As I grow older I face another ‘coming out’. Many years ago there was the No God issue – now I ‘bite the bullet’ again, and must admit that I am a closet republican. This flies in the face of 60 years of admiring state occasions, (we do them well) but never really questioning the need for all the deference to this branch of the Establishment.

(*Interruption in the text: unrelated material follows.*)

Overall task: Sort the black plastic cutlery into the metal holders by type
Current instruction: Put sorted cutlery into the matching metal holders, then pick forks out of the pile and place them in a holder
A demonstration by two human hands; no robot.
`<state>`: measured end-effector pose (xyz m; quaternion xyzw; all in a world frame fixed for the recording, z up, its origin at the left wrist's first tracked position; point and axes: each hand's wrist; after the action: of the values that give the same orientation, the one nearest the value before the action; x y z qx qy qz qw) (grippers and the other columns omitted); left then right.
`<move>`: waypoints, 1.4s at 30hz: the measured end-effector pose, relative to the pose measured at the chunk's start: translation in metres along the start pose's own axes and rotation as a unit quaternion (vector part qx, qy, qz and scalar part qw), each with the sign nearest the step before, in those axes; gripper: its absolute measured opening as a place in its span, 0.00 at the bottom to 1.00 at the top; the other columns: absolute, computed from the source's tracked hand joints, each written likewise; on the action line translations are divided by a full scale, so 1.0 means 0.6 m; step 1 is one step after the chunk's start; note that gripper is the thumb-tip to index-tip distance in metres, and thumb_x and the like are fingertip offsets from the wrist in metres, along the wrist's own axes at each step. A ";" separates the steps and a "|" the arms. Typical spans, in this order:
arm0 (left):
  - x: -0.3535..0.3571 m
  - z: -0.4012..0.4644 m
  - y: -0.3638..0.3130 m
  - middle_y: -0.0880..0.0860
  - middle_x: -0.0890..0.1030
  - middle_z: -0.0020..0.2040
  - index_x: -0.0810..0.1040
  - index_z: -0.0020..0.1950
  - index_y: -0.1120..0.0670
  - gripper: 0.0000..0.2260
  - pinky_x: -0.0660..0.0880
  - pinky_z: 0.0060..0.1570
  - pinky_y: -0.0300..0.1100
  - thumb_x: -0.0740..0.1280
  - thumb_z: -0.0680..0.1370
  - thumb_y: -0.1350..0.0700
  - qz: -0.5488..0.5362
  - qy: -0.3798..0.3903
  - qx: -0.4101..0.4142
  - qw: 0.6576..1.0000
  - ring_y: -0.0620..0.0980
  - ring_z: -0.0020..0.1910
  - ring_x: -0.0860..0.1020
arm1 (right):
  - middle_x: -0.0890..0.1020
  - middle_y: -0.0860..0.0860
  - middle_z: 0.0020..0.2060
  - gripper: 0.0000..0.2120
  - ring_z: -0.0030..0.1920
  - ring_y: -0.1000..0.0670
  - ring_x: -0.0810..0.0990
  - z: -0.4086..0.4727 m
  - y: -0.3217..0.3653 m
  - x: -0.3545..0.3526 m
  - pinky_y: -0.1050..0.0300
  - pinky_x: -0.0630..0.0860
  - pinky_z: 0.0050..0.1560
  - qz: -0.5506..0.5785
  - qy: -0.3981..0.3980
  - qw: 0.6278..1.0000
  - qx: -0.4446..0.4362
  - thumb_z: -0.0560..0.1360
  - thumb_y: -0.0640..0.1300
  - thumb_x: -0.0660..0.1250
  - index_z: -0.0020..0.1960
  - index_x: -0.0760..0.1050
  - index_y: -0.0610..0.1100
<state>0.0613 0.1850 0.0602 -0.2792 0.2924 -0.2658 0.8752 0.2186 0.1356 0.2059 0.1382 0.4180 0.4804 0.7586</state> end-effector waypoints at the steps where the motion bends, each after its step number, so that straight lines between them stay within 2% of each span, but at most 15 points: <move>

One part of me relishes the popular accounts of the suggested inbred idleness of certain elements of the monarchy: with a wry smile I hear of eggs specially boiled and of toothpaste squeezed by ever-attentive flunkies. Another part, if any of it is true, is quite repulsed. I have seen countless flowerbeds tarted up ahead of a Royal Visit. Are these dignitaries really so stupid as to suppose that every town looks this pretty all the time? No comment. Will Prince Harry’s memoirs denounce this unchallenged high life – this entitled attitude? Will they change anything, or will the key members of ‘The Firm’ continue in their absurdly pampered lifestyles regardless.

We, the taxpayers, fund the Royals’ lifestyle — cosseted living, cosseted travel and so on, for what? On one side of the balance sheet there is tourism; hoards flock to London and elsewhere, to drink in the palaces and the pageantry. Set against this the enormous personal wealth of sovereign and other members of our royal family (cash, possessions and real estate) all unearned in any serious nine to five sense, passing from generation to generation, distancing them surely from the realities of daily life for most of their subjects? Set against it the elevated status of the monarchy, not just the flower beds, but the free meals, the ludicrous choreographed deference (codes of etiquette when meeting a royal personage: ‘You must not speak until spoken to’, and so on!). Set against it the privileged legal status of the monarchy.

And here I don’t just mean the sovereign’s exemption from the requirement to hold a driving licence (and doubtless many more areas of special treatment) but the many everyday laws from which he/she has exemption. Most will be aware of the (purely cosmetic) royal assent to any new Act of Parliament. How many know of what might be called the royal dissent? At a recent count there were over 160 UK laws from which the Queen or (then) Prince Charles gained exemption through their lawyers. And these are in serious areas, such as Landlord and Tenant Law, Labour Relations, Sex and Race Discrimination and so on. So, royal employees are retained under far less favourable terms than others; a number were summarily dismissed, it is said, upon Charles’s accession – surplus to requirements as he moved home. Tenants in royal properties are denied the right to escape from potentially crippling leases. Environmental and conservation measures are evaded. The list goes on.

To his credit, it is said that the new king seeks a less extravagant coronation than his immediate forbears, in keeping with the straitened times in which most of his citizens live. However, I doubt whether King Charles III will be the last monarch to be cosseted, raised above the rest of us, perhaps not even William V, or George VII. But questions must be asked in a modern democracy as to how long this should go on. Just a point – the £101 million spent annually on royal security is more public money wasted but I have no real intention of actually harming any of them – and I doubt there’s any real point in anyone else doing it either.